The new enhancements to the Hitachi Content Platform extends its value as an integrated content mobility solution.
Hitachi Data Systems Corporation (HDS) has announced an extension of the capabilities of all three elements of its Hitachi Content Platform (HCP) portfolio. The hybrid storage architecture has been enhanced with the new Hitachi Content Platform S10, which adds a new low cost, plug-and-play on-prem tier. For the first time, the architecture supports OpenStack as well. The two other components, Hitachi Data Ingestor and HCP Anywhere, have also been upgraded. The Ingestor improvements include elimination of the need for VPNs, while the Anywhere enhancements now provide mobile access to data stored in traditional NAS environments.
“We have three really tightly integrated platforms with our content platform, with Anywhere, our file sync and share tool, and with HDI, our Data Ingestor,” said Tanya Loughlin, director of content and cloud product marketing for HDS. “In June 2014, all three had major refreshes to enhance the three main use cases – data, workforce and cloud mobility – by enabling adaptive cloud tiering to set to any S3 enabled cloud. That allowed automation and setting policies to move data. Today we are extending it further, and taking that mobility story to the next level with a refresh of all three products.”
“The Hitachi Content Platform has always been object storage, and has been good for compliance,” said Jeff Lundberg, Senior Product Marketing Manager at HDS. “It always provided archive capabilities like metadata queries, but was capable of being a lot more than that, and now the focus has shifted from the archive feature set to other things, like being able to serve data up over web protocols.”
The new Hitachi Content Platform S10 introduces a new low cost plug-and-play local storage tier which can be added to an HCP environment.
“Now there is a low cost choice to keep data on-prem,” Loughlin said. “We have a lot of companies using HCP for big data environments, who want to keep it local and find certain data. There are also a lot of government organizations who don’t want data to go off site.
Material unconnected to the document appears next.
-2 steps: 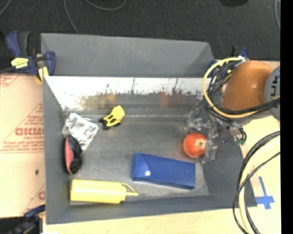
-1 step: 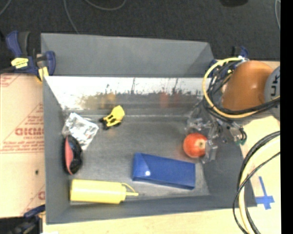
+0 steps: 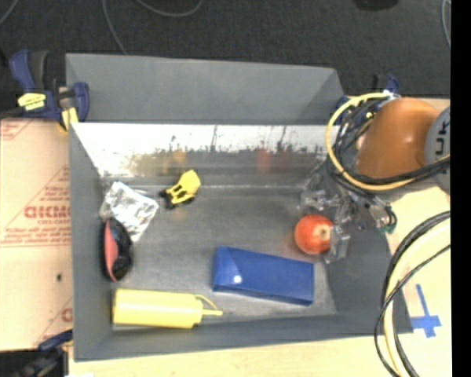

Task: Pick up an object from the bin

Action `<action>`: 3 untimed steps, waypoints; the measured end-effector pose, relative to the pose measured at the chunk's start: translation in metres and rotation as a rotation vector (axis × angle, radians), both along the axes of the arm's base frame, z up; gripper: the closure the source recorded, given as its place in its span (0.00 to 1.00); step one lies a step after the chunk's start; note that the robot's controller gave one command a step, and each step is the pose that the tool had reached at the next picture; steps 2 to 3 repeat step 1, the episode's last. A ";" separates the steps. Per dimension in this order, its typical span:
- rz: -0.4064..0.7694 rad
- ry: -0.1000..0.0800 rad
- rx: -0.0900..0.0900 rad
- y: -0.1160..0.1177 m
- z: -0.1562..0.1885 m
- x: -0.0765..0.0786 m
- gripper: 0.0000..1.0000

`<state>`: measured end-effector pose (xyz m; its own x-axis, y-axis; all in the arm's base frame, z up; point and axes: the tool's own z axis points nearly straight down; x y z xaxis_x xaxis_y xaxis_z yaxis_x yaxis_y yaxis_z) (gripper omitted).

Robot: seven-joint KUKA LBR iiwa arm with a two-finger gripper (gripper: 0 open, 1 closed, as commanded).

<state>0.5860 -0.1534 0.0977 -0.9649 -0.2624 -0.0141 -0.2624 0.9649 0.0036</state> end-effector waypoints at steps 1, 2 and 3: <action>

The new tier is also ideal for very large environments.”
Also new is the integration into OpenStack, through the addition of support for the OpenStack Swift API, the OpenStack object storage project.
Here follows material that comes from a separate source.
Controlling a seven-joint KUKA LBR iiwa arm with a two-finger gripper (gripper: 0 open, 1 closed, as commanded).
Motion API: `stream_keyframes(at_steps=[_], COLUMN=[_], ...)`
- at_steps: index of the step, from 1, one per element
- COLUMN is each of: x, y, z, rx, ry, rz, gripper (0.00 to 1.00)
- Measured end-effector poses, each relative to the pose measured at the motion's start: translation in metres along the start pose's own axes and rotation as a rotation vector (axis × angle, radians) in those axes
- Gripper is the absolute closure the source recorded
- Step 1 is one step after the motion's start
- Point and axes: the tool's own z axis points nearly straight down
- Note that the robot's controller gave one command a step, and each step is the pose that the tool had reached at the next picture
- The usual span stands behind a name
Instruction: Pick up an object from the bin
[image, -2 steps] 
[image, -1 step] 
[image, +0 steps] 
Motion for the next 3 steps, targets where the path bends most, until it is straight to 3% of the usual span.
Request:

“Many customers want some capabilities in OpenStack for the enterprise that OpenStack doesn’t have today, so it’s not yet prime time on its own,” Lundberg said. “However, integrating it into HCP, which has been around in one form or another since 2008, allows for the open source environment with our robustness behind, because HCP has capabilities that OpenStack today does not.”
“There is a lot of interest in OpenStack now for certain,” said Tim Desai, also a Senior Product Marketing Manager at HDS. “A few years ago, interest would have been small, but customers have been inquiring about when we would be supporting it, one large bank in particular.”
Hitachi Data Ingestor is a file and cloud gateway which simplifies management for file services in remote or branch offices or at storage service providers’ customer sites, acting as a local cache which connects to any HCP cloud and removing the need for local backups.
“We have made some modifications in this release, which removes the need for VPNs, which means less cost and complexity,” Loughlin said. “We have also extended management capability with simplified provisioning to single node and VMs”
The improvements to Hitachi Content Platform Anywhere empowers mobile workers, going beyond file sync and share to help IT bridge the gap between traditional NAS and next-generation file services.
“It now enables mobile access to data stored in traditional NAS environments,” Loughlin said. Device support has also been expanded with the addition of Windows Phone. The number of languages supported is up to seven. AFS and Sendmail now join Active Directory as supported authentication services.